### HOW TO COMPLETE THIS TASK:
Begin at the line below that has "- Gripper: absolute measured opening" and stop after the line that has "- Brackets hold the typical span". Please restate only those lines, word for word.

### DATA BLOCK:
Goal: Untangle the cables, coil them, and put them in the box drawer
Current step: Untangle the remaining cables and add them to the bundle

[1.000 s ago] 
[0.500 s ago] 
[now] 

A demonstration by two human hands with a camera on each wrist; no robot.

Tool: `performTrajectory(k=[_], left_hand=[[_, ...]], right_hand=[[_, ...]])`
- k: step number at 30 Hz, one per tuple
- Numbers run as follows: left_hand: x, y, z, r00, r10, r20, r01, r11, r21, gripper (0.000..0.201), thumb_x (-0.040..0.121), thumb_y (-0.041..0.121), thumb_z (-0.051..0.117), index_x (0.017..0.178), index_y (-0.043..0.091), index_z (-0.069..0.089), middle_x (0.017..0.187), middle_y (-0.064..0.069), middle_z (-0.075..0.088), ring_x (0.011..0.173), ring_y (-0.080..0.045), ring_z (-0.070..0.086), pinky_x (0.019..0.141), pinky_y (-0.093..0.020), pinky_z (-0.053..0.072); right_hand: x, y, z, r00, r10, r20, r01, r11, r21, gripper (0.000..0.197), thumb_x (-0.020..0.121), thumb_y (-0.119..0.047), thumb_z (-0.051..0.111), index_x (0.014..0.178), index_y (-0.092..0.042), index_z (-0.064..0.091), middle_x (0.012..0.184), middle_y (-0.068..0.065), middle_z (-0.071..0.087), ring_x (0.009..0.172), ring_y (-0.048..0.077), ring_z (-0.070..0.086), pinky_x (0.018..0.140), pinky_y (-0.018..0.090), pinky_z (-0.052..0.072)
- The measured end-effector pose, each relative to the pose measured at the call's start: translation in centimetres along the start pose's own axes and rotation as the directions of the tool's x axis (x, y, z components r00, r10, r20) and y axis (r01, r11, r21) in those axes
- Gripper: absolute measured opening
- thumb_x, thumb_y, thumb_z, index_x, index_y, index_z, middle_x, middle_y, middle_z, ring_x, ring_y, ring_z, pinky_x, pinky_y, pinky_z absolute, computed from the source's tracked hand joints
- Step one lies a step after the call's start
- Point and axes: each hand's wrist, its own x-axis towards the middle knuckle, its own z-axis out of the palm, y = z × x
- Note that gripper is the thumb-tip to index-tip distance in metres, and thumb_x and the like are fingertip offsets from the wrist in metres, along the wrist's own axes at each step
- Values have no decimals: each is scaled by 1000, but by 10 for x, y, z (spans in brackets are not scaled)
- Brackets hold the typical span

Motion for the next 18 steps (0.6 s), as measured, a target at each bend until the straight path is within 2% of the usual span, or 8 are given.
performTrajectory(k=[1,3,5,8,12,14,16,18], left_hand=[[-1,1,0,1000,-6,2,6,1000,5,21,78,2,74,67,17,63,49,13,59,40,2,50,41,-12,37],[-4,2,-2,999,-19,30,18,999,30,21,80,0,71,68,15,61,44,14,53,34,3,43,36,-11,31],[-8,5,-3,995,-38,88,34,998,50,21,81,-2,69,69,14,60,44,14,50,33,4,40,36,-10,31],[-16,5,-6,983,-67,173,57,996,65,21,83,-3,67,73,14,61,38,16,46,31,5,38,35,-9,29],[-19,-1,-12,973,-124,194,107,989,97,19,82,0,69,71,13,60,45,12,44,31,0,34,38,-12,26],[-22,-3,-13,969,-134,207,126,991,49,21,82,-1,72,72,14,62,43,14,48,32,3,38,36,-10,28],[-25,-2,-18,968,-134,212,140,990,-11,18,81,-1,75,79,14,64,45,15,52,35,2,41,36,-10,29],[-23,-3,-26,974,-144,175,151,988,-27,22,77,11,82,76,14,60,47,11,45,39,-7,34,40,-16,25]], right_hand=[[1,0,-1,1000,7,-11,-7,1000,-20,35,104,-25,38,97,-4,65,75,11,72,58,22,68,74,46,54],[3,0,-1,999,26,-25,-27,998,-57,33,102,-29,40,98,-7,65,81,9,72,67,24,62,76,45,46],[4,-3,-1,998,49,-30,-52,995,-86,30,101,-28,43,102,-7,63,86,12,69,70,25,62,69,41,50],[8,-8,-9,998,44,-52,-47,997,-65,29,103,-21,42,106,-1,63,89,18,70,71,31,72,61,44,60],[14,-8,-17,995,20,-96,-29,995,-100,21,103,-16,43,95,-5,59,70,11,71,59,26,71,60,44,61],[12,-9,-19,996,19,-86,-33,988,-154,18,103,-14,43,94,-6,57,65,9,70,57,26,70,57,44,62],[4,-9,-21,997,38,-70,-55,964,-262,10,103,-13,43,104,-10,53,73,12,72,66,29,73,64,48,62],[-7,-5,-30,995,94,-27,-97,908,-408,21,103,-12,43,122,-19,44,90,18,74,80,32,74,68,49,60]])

### REPLY TO THE EXERCISE:
- Gripper: absolute measured opening
- thumb_x, thumb_y, thumb_z, index_x, index_y, index_z, middle_x, middle_y, middle_z, ring_x, ring_y, ring_z, pinky_x, pinky_y, pinky_z absolute, computed from the source's tracked hand joints
- Step one lies a step after the call's start
- Point and axes: each hand's wrist, its own x-axis towards the middle knuckle, its own z-axis out of the palm, y = z × x
- Note that gripper is the thumb-tip to index-tip distance in metres, and thumb_x and the like are fingertip offsets from the wrist in metres, along the wrist's own axes at each step
- Values have no decimals: each is scaled by 1000, but by 10 for x, y, z (spans in brackets are not scaled)
- Brackets hold the typical span

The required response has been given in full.